В сером дыму шевельнулась тень - нечто громадное и черное. Его клинок насквозь пробил торс легионера, оторвав бьющегося и извивающегося воина от пола. Я безмолвно стоял, пока из решетки вокса лились ругательства и кровь. Даже погибая, легионер открыл огонь, и его болтер выплюнул в убийцу три заряда. Если существо и осознало, что по нему стреляют, то не подало виду.

Я осознавал, что Ашур-Кай требует, чтобы я вернулся, и предупреждает, что "Тлалок" под обстрелом, что я рискую всем. И осознавал, что мне нет до этого дела. Когда тебе остается лишь месть, цена не имеет значения.

Звук ломающегося керамита - душераздирающий стон металла, за которым следует звонкий треск. Звук, с которым разрывают на части живого человека - сочный щелчок, похожий на хруст сырой древесины. Стоит один раз услышать эти звуки, и их уже никогда не забыть.

От воина остались лишь истекающие кровью куски, и черная на фоне серого тень сделала первый шаг. Подкованное железом копыто раздавило голову умирающего бойца, расколов шлем на пурпурные обломки и растерев грязь по палубе.

На пол у меня под ногами шлепнулась груда влажного, трепещущего мяса. Я не вслушивался в бредовые полумысли ослепленного болью мозга. Мой взгляд был прикован к тени в дыму, которая развернулась ко мне.

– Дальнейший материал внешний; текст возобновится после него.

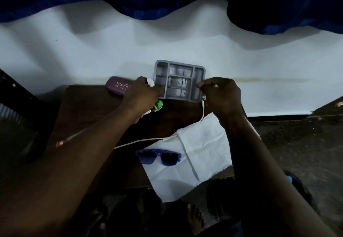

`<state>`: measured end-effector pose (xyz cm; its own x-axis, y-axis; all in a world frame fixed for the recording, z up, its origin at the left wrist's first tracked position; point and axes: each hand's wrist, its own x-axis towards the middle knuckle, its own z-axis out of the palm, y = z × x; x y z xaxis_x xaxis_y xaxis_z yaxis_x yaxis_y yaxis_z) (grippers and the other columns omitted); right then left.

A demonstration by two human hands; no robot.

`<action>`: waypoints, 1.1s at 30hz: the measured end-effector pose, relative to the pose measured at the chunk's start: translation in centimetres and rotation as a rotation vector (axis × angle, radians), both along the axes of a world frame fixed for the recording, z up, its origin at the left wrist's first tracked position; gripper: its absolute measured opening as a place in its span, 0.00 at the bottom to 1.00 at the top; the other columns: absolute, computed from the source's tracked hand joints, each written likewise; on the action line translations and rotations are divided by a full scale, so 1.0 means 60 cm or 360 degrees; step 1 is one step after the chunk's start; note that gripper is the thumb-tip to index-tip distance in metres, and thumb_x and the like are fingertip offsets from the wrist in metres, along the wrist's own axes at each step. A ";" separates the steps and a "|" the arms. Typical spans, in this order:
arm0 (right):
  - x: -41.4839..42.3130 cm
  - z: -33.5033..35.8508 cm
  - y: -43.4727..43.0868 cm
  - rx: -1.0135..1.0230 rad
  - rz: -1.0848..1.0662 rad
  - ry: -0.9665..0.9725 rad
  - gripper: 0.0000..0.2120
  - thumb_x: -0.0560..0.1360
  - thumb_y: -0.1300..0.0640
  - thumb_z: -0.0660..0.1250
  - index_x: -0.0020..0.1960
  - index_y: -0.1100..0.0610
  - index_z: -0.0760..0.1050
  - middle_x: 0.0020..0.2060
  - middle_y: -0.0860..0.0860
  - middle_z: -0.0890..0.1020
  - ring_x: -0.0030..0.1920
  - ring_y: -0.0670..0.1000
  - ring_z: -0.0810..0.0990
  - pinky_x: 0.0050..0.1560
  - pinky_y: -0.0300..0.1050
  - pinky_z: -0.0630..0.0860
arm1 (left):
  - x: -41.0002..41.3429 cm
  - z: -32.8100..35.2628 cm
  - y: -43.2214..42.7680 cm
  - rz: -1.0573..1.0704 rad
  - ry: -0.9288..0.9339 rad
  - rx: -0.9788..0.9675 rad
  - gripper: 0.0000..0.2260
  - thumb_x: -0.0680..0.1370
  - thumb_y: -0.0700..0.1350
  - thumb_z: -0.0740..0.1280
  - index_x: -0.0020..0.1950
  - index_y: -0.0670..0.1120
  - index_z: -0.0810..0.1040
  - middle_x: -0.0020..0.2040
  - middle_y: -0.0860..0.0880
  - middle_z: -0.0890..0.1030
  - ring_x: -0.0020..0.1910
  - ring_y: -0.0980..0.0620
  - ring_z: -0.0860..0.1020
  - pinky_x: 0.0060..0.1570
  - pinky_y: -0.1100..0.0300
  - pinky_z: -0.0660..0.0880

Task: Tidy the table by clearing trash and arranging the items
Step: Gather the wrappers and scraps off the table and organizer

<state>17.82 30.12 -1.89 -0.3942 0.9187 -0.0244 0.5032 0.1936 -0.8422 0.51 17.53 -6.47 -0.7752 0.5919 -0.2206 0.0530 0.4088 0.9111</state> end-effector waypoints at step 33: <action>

- Хайон! - прорычал Оборванный Рыцарь.

С его клыков свисали нити слюны, а раскатистый голос звучал как вслух, так и у меня в сознании.

- Я тебя вижу, Ткач Душ.

"И я тебя вижу, демон".

Сквозь дым, сопровождавший появление демона, я смутно видел, как Дети Императора отступают к дверям и занимают позиции для стрельбы. Через считаные мгновения они бы залили комнату огнем из болтеров, а я был не в силах долго нас прикрывать.

"Уничтожь моих врагов", - мысленно приказал я Оборванному Рыцарю.

Громадная рогатая голова повернулась, неторопливо оглядывая зал. Раздался хохот, и воздух, которым мы дышали, стал жарче. Веселье существа ощущалось как непереносимая тяжесть, давящая на мой разум. Оно едкой щелочью проедало мозг. Мне доводилось выдерживать психические атаки, куда менее отвратительные по ощущениям.

- Сперва освободи меня, - проворчал демон.

"Повинуйся мне, - ответил я со всем спокойствием, на какое был способен. - Иначе я уничтожу тебя".